Valuation: Abbott’s five-year trailing valuation metrics suggest that the stock is slightly undervalued. Abbott’s current P/B ratio is 3.5 and it has averaged 4.1 over the past five years with a high of 6.0 and a low of 3.1. Abbott’s P/S ratio is 2.3 and it has averaged 2.7 over the past five years with a high of 3.6 and a low of 2.1. Abbott’s current P/E ratio is 19.3 and it has averaged 21.7 over the past five years with a high of 55.3 and a low of 13.4.

Price Target: The consensus price target for the analysts who follow Abbott is $58. That is upside of 2% from ABT’s current stock price. That is very limited upside.

Forward Valuation: Analysts forecast that Abbott will earn $5.03 per share next year. With a current stock price of $55.86, that is a forward P/E multiple of 11.1. Although there are no direct comps because of patents and proprietary products involved, it makes sense to look at what other large drug stocks are trading at. Eli Lilly (NYSE:LLY) is trading 11.7 times next year’s earnings. Merck (NYSE:MRK) is trading 10.0 times next year’s earnings. Pfizer (NYSE:PFE) is trading 9.3 times next year’s earnings. Abbott is trading just above the mean forward P/E for the four large-cap drug stocks.

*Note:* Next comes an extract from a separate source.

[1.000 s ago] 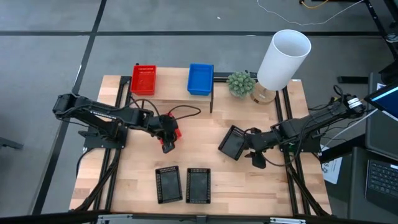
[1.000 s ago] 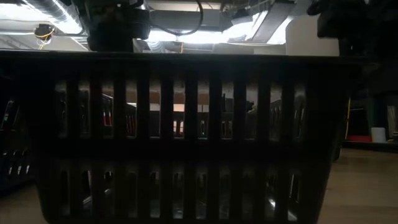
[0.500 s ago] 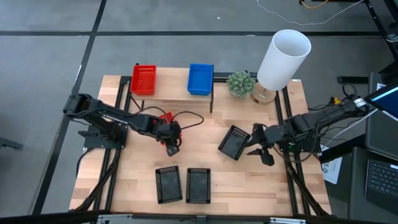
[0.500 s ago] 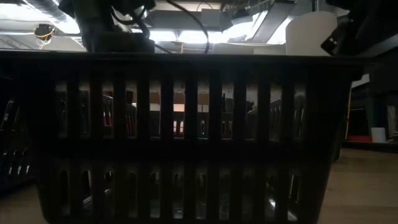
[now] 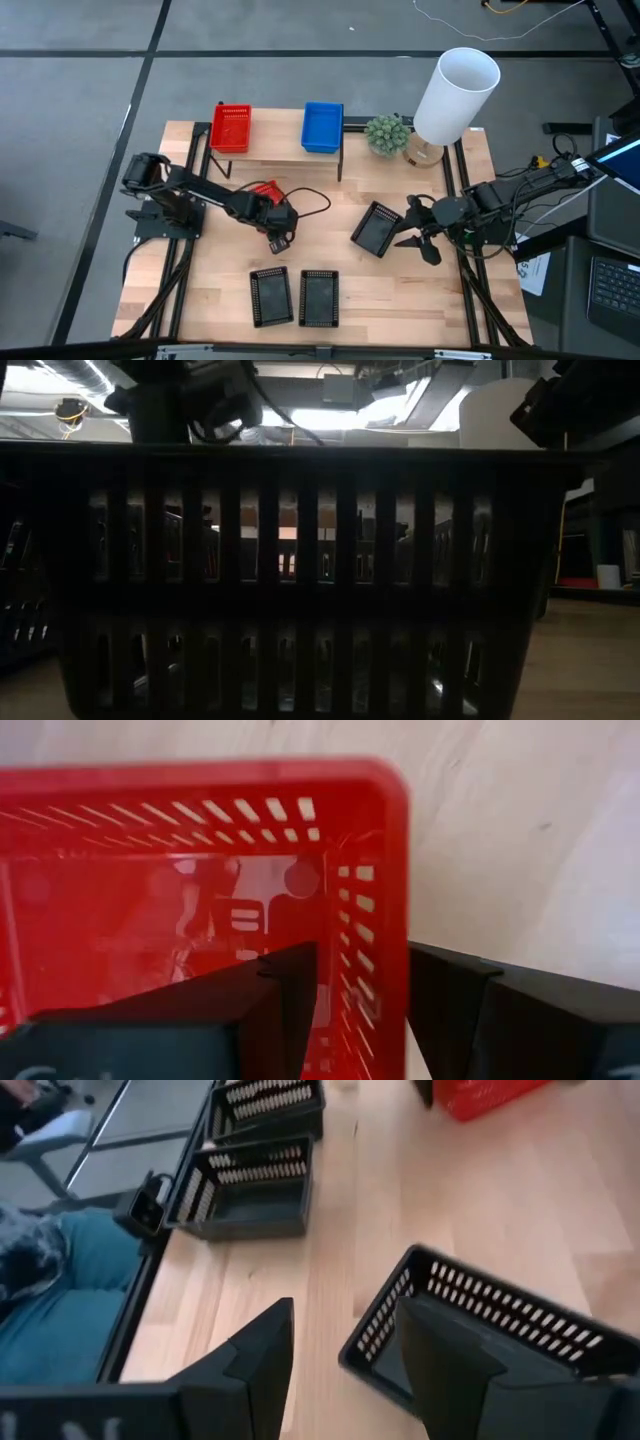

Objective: Stack baskets on shelf by color
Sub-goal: Stack the red bin on top of the stacked red bins on the shelf

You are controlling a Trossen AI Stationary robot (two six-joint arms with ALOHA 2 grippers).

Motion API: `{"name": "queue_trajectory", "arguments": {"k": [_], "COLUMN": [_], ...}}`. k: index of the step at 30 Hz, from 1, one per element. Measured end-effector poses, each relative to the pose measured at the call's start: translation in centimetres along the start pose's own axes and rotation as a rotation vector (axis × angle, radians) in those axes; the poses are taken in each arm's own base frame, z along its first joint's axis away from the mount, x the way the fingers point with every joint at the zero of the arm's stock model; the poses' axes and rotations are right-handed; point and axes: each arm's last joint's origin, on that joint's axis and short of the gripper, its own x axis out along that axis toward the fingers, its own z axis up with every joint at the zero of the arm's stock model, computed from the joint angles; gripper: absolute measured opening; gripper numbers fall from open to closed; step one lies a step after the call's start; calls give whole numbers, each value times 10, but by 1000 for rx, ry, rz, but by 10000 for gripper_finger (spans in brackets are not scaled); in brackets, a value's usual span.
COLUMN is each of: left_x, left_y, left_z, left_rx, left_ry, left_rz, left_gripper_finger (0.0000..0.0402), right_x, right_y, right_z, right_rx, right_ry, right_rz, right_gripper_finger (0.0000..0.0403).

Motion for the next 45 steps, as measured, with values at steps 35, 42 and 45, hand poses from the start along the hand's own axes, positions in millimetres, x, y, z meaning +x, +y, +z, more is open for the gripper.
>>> {"name": "queue_trajectory", "arguments": {"k": [35,42,45], "left_x": [-281,-267,-263], "left_y": [120,155,168], "left_z": [39,41,48], "left_rx": [453,397,431], "left_ry": [-156,-58,-61], "left_rz": [426,358,337], "left_gripper_finger": [0,0,0], "right_x": [3,3,3], "right_y": [0,0,0], "right_z": [1,1,1], "right_rx": [0,0,3], "right_ry": [-4,-7,-7], "right_rz": [-7,-6,-6], "right_gripper_finger": [174,174,174]}}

Earnings Estimates: Abbott beat EPS estimates the last four quarters, each time by one penny. This suggests there won’t be any upside earnings surprises any time soon for the company as analysts have a good idea of where earnings will be for the company.

Free Cash Flow: Abbott generates significant free cash flow and has averaged $6.6 billion in free cash over its past three fully reported fiscal years. Some of that cash has gone to business expansion and some of it has been returned to shareholders through dividends. Abbott has paid out over $2 billion in dividends in each of its last three fully reported fiscal years. In the first nine months of 2011, the company generated free cash flow of over $6 billion and has paid out more than $2 billion in dividends.

Abbott’s current quarterly dividend is 48 cents a share, which is a yield of over 3%. The company has paid a dividend since 1990 and the payout has doubled in the past eight years, making it a worthwhile Dividend Aristocrat.

Price Action: Abbott’s stock has been on a roll this year, up more than 15% over the past year. The stock did run into some trouble in August when there was some weakness in the broader market, but quickly recovered and set new highs. The stock is about 2% above its 50-day moving average right now and just off 52-week highs. Short-term support sits at $55 followed by $53.

(Click chart to expand)

Conclusion: Abbott generates very strong and stable cash flows and pays a nice dividend. However, at this point, the stock is fairly valued and not worth an investment. It is not trading at a significant discount relative to peers and analysts do not expect much upside from the stock. The estimates will change however if the company adds another product to its portfolio that opens up a new cash flow stream.

Disclosure: I have no positions in any stocks mentioned, and no plans to initiate any positions within the next 72 hours.